WORK ITEM:
The response must contain every line below in which "dark" appears.

Content starts

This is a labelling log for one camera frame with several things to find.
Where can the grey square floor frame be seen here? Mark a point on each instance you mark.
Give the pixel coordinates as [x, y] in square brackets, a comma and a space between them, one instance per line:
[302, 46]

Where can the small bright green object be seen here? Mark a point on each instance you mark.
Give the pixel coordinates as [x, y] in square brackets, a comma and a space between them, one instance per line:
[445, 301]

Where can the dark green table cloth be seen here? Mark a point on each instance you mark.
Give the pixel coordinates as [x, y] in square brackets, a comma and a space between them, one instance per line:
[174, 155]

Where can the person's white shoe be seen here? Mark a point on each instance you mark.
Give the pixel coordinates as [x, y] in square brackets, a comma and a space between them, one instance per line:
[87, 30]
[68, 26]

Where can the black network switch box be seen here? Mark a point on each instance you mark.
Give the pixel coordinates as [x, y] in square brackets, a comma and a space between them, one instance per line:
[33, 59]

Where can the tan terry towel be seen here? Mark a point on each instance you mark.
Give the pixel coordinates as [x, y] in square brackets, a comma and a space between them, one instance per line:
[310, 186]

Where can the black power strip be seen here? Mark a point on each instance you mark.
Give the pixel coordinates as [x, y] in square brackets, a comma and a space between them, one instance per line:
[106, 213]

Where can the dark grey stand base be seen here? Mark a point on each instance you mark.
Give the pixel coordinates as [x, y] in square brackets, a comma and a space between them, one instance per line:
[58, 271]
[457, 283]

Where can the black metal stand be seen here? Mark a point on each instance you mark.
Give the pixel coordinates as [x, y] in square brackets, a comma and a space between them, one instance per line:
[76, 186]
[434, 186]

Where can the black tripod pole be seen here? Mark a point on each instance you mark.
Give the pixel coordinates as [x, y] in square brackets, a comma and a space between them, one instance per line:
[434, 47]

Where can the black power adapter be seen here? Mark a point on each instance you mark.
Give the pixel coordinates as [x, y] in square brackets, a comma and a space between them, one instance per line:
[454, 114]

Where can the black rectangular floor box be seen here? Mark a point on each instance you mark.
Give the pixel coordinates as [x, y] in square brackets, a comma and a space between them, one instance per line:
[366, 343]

Content ends

RESPONSE:
Where can the dark green table cloth be seen here? Mark a point on each instance you mark.
Where can the dark grey stand base be seen here? Mark a point on each instance you mark.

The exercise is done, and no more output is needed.